EU-Datenschutzgruppe: Cloud Services sind Vertrauenssache

Mit EU-Modellklauseln implementieren Cloud-Anbieter höhere Sicherheitsstandards für Unternehmen und deren wichtigstes Gut: die Daten. Vertrauen kann aber nur mit Transparenz einhergehen, mahnen die EU-Datenschützer.

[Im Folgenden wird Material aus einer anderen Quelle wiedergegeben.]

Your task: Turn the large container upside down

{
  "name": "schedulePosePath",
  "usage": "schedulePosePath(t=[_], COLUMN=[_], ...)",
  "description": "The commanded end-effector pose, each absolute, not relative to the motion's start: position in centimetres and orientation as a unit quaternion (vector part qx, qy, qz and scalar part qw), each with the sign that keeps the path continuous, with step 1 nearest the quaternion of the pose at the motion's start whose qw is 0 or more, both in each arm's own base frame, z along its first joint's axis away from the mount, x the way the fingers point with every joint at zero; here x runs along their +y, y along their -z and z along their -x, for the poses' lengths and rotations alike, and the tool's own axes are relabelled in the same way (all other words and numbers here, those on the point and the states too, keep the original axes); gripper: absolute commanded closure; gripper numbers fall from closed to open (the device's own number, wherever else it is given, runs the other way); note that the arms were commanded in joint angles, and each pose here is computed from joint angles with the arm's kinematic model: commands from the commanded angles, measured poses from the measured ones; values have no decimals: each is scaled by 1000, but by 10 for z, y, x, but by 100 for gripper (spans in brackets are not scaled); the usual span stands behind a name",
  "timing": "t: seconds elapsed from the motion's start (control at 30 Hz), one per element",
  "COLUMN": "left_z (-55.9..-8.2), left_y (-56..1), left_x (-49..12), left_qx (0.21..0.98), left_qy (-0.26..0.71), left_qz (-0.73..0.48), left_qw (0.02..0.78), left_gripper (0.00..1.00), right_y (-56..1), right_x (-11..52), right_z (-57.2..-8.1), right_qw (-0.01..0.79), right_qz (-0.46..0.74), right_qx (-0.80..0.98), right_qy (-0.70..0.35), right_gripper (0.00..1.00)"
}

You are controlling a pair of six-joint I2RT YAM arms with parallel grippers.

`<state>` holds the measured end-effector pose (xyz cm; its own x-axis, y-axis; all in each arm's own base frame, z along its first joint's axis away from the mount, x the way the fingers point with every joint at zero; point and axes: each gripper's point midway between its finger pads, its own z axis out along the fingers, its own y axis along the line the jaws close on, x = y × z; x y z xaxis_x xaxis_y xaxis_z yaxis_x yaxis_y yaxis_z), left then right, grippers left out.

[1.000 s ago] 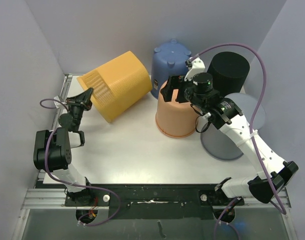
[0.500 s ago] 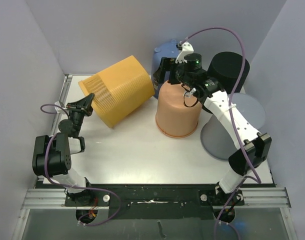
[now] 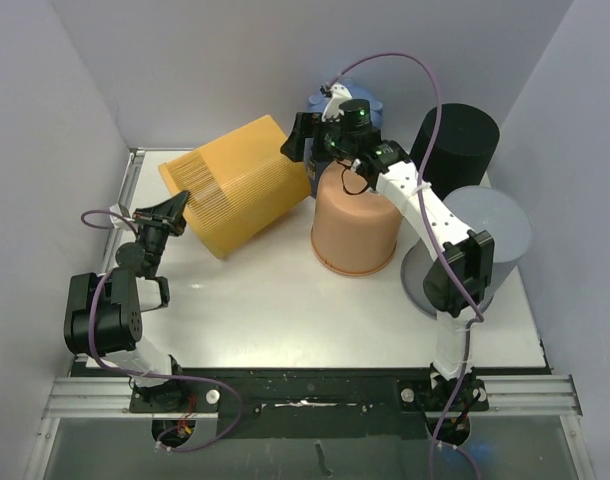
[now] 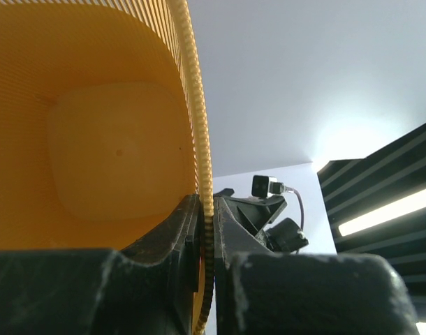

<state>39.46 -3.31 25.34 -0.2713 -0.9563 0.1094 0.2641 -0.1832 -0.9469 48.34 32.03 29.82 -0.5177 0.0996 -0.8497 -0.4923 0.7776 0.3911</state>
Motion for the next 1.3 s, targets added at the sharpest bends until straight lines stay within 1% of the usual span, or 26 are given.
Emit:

Unternehmen, die ihre Daten in der Cloud speichern wollen, treffen bei Cloud-Anbietern auf abweichende Klauseln und einen unterschiedlichen Umgang mit ihren Daten. Solange diese Zusätze nicht im Widerspruch zu den Klauseln der Europäischen Kommission stehen, ist dagegen nichts einzuwenden, stellt die Artikel-29-Datenschutzarbeitsgruppe fest, eine Vereinigung der 27 nationalen EU-Datenschutzbehörden. Cloud-Anbieter dürfen eigene Klauseln einfügen, die „auf ihren pragmatischen Erfahrungen” beruhen. Einige dieser Besonderheiten können den Datenschatz sogar verstärken, wie zum Beispiel die EU-Modellklauseln, die Unternehmen weiter reichende Garantien für den Schutz ihrer Daten in der Cloud einräumen, als das Safe-Harbor-Abkommen.

Neben der Rechtssicherheit ist die Transparenz im Umgang mit den Unternehmensdaten ein wichtiger Faktor, um Vertrauen in Cloud Services aufzubauen, ergänzen die Datenschützer. Die Anbieter müssen genau darlegen, wie und wo sie die Daten ihrer Kunden speichern, welche Sicherheitsmaßnahmen sie einsetzen und welche Richtlinien für den Datenzugriff oder die Übermittlung personenbezogener Daten zwischen dem europäischen Wirtschaftsraum und anderen Ländern gelten.